The task:
Copy nothing but the lines below running from the line containing "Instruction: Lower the" through the line containing "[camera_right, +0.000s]", both end lines included.

Recorded information:
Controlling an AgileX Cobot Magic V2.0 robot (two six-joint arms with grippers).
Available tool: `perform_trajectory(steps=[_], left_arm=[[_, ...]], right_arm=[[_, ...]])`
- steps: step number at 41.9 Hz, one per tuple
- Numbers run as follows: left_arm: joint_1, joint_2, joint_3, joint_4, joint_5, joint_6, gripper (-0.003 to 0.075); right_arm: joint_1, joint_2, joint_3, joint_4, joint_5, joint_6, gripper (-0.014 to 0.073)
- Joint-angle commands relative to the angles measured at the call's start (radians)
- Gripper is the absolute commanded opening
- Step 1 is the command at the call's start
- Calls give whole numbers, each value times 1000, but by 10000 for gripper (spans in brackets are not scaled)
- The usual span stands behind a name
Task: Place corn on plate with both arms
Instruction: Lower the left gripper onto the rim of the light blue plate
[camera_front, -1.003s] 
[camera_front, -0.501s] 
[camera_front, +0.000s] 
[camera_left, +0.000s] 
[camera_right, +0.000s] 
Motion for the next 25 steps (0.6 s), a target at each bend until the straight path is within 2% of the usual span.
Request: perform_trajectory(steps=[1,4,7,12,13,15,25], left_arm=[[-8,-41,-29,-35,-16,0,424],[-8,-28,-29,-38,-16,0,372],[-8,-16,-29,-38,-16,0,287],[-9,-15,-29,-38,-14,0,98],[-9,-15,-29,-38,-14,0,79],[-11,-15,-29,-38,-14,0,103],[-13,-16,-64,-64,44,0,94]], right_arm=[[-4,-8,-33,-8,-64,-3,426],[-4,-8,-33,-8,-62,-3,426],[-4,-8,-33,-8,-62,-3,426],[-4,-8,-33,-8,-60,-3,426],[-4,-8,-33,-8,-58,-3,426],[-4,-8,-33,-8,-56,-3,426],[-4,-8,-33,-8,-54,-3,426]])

Answer to the problem:
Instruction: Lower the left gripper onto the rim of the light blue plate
[camera_front, -1.003s] 
[camera_front, -0.501s] 
[camera_front, +0.000s] 
[camera_left, +0.000s] 
[camera_right, +0.000s] 

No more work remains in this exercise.